Может и не стоило этого говорить, чтобы поберечь нервы и здоровье раненного. Мало кого обрадуют такие известия, особенно если речь идёт о том, кого любишь. А у Ремке явно всё серьёзно – я это почувствовал сразу, как он меня спросил о судьбе Кислицыной. И его взгляд, и интонация – всё свидетельствовало об этом.
Но и соврать я не мог. И как человек, и как начальник. Последнее дело – врать подчинённым. После этого тебя перестают уважать.
Ничего, Ремке – мужик крепкий, прошёл войну. Как-нибудь перенесёт этот удар! Наверняка, не первая потеря в его жизни. Война – вообще многое в нас меняет, и не всегда к плохому. Как минимум – учит ценить жизнь.
– Я всё понимаю, – Ремке обессилено закрыл глаза. – Я подвёл вас, товарищ Быстров. Думаю, мне стоит написать заявление об увольнении. Хреновый из меня милиционер.

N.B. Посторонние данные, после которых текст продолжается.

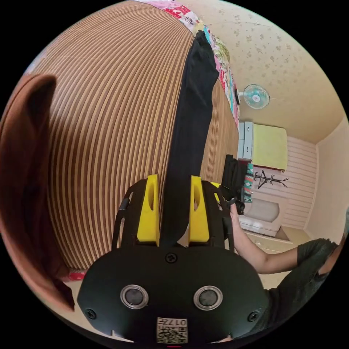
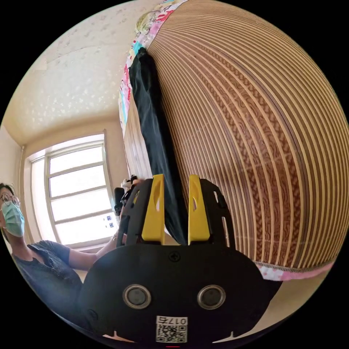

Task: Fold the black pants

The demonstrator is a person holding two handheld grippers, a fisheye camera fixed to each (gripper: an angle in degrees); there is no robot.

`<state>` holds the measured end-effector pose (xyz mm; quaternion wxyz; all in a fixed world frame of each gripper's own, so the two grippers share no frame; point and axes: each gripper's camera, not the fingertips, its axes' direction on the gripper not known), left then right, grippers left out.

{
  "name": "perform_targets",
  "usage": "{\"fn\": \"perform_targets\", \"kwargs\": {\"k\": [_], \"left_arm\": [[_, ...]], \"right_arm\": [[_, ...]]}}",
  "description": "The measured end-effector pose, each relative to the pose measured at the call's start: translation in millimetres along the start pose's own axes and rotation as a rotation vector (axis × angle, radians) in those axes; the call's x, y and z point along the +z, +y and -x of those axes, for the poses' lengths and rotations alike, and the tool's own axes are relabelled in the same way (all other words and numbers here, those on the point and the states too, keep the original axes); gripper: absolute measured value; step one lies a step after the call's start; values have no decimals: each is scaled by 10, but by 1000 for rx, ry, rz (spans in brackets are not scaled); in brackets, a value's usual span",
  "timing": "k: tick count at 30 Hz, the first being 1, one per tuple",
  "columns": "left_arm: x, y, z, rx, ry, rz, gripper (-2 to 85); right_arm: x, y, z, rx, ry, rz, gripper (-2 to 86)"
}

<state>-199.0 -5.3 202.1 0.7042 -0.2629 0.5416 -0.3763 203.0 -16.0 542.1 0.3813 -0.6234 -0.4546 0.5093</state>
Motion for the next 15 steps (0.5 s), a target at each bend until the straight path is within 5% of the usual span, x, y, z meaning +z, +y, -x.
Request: {"fn": "perform_targets", "kwargs": {"k": [8,15], "left_arm": [[-3,-1175,-247,123,-24,-29,109],[-6,-1358,-14,93,166,34,98]], "right_arm": [[475,-1477,199,-133,-44,89,140],[666,-1251,150,-180,-66,205,130]]}}
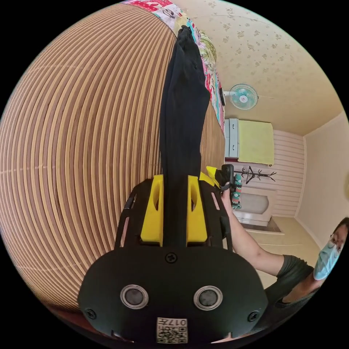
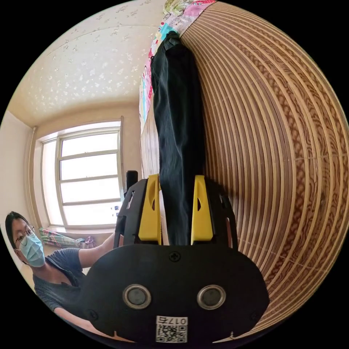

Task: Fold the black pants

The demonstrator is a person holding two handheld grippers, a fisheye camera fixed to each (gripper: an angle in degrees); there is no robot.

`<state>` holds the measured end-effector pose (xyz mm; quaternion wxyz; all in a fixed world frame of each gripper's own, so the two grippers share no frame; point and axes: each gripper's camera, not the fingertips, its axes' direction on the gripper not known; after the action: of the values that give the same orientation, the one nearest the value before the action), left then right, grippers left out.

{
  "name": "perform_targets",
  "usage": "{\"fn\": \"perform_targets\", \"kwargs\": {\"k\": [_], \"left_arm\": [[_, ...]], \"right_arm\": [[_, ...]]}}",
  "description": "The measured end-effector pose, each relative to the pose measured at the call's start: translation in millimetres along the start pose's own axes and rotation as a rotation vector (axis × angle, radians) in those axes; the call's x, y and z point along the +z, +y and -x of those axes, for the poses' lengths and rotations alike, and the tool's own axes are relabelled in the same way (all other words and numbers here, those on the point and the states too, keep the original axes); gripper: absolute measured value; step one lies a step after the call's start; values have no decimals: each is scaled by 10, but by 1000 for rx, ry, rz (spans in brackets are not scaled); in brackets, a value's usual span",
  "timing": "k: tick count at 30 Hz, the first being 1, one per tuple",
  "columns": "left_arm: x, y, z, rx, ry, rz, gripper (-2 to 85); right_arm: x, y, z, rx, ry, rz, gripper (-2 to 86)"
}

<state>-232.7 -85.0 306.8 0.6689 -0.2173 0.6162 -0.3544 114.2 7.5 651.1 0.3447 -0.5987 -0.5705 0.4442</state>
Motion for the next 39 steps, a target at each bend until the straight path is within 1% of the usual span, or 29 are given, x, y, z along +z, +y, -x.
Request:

– А вот этого делать не нужно, – сурово произнёс я. – Москва не сразу строилась. Опыт – дело наживное, приходит со временем. И вы не обижайтесь, но я отправил запрос в Москву. Будем выяснять на самом высоком уровне, что с вашим представлением на орден Красного Знамени. Награда просто обязана найти героя.